Through their bioengineering platform and enzyme database, Allozymes creates custom designed enzymes with little to no waste produced.

How Allozymes Engineers the Right Enzymes

When you eat a slice of cheese, drink a pint of beer or even wear your favourite shirt, you don’t typically think about the enzymes used in the manufacturing process. While we might not always give them enough credit, by speeding up chemical reactions and improving yield, enzymes are integral to a variety of industries from food to biofuel.

Despite their wide use, they can be difficult to harness for new applications. Companies first have to identify the right enzyme before adapting it for industrial use and then engineering and reproducing it for commercialisation. Unfortunately, this process typically costs millions of dollars, takes more than a year and includes a huge amount of waste.

To improve the process and benefit both industry and environment, co-founders Dr Peyman Salehian and Dr Akbar Vahidi launched Allozymes. With support from the National University of Singapore (NUS) Industry Liaison Office, Allozymes was able to successfully patent and commercialise their technology that efficiently identifies and develops enzymes much faster at a fraction of the cost for industrial use.

In this feature, discover how Dr Salehian and Dr Vahidi grew their company and positioned their technology as a means to harness the right enzymes without the waste.

Waste not, want not

Inspired by nature, industrial enzymes and their products are usually derived from plant, animal or microbial sources. For example, a cow’s contribution to cheese-making does not stop with milk. Their stomachs produce rennet, an enzyme that is used in commercial cheese production to separate milk into curds and whey.

 After researchers identify the right enzyme for their purpose, these molecules are then isolated and extracted from natural sources. However, such methods can result in large amounts of waste—a fact that Allozymes co-founders were unwilling to yield to.

“Reducing this waste is important for the health of our environment,” said Dr Salehian. “Just engineering of one enzyme can result in up to 1.6 tonnes of chemical waste—multiply that by 4000 enzymes a year, it’s just too much.”

All(ozymes) or nothing

Realising there was a gap in the market for more efficient enzymes for biomanufacturing , Dr Salehian and Dr Vahidi got to work. The two met in 2013 while pursuing their doctoral degrees in Chemical and Biomolecular Engineering at NUS and remained close friends. As Dr Salehian had previously established a successful start-up , his entrepreneurial experience paired perfectly with Dr Vahidi’s more technical leanings.

To launch the technology, they put together a team with varied expertise and developed Allozymes’ their proprietary technology that powers the next generation enzyme engineering platform. “We needed microfluidics knowledge, electrical engineering knowledge, mechanical engineering knowledge, software developers and biotech experts,” Dr Salehian explained. “All of these five domains had to come together to achieve results.”

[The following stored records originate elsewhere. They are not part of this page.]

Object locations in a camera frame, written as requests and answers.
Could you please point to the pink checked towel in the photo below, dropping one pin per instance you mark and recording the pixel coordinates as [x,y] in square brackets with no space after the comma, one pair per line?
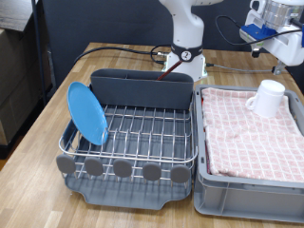
[247,142]

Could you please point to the brown wooden spoon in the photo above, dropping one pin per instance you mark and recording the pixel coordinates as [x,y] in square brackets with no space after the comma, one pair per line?
[169,70]

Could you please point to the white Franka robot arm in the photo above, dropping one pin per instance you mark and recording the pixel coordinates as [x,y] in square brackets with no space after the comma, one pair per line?
[186,28]

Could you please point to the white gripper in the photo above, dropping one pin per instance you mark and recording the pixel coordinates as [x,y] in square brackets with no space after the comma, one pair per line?
[285,47]

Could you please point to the grey plastic crate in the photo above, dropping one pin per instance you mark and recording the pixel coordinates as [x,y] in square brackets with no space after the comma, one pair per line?
[240,199]

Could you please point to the dark grey cutlery holder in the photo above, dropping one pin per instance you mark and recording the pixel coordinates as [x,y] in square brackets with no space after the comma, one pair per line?
[142,91]

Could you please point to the grey drain tray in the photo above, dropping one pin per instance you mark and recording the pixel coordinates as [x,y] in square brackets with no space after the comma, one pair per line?
[126,198]

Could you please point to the blue plastic plate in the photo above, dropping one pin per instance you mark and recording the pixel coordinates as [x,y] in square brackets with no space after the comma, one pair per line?
[87,114]

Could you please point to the white mug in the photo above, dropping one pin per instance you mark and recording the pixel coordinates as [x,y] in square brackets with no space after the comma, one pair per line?
[267,101]

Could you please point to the wooden shelf board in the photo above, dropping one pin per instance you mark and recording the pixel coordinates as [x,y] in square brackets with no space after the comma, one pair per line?
[14,12]

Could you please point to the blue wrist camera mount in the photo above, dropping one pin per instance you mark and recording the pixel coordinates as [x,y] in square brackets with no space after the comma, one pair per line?
[258,31]

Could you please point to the black metal shelf post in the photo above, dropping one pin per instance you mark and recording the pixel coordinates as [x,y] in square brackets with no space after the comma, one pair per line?
[38,47]

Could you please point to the cardboard box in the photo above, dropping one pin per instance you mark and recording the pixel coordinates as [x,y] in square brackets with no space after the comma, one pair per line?
[22,63]
[12,123]

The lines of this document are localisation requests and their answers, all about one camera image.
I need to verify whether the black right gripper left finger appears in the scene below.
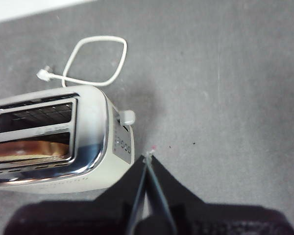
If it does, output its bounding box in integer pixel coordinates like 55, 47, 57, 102
3, 154, 148, 235

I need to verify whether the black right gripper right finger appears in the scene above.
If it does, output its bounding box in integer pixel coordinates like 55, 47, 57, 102
147, 152, 294, 235

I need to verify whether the white power cable with plug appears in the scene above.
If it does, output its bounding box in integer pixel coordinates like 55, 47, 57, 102
36, 35, 127, 88

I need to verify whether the cream and chrome toaster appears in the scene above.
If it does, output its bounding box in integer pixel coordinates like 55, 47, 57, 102
0, 85, 136, 195

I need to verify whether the cream toaster lever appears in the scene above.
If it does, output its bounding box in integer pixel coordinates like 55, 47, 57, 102
117, 110, 136, 126

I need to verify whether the bread slice with brown crust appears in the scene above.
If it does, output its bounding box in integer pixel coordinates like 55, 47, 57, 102
0, 140, 71, 162

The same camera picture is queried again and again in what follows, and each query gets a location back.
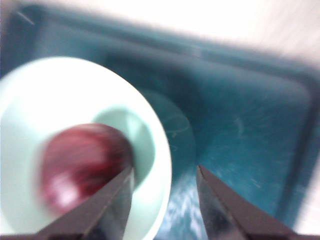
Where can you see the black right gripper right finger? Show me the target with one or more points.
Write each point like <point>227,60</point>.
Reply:
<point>230,215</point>

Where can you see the dark rectangular tray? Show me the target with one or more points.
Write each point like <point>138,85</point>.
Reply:
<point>250,120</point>

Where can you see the teal green bowl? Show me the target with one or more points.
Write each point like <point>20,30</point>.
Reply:
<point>37,95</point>

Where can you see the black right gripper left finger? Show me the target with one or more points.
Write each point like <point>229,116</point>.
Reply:
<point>95,217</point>

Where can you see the dark red plum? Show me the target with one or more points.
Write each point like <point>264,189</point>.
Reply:
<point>85,162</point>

With their technology powered by microfluidics, Allozymes is able to almost completely cut out biohazard, chemical and plastic waste while engineering enzymes at ten times the speed. By analysing smaller samples and identifying the relevant enzymes, the Allozymes platform can even build and test millions of enzymes a day. With such speed, the likelihood of identifying the right enzyme and developing effective enzymes increases substantially as well.

Given how promising their platform already appears, it comes as no surprise that Allozymes has recently raised $5 million in seed capital that they intend to put towards advancing their technology in the region and improving the enzyme engineering process across all sectors.

“Ultimately, the goal of the company is to help other biotech start-ups and other biotech companies.” Dr Salehian explained. “We want them to be able to use our technology and platform to accelerate their development.” Intended to benefit start-ups, industry and the environment, Allozymes is poised to revolutionise enzyme discovery and engineering across the board—and with little to no waste too.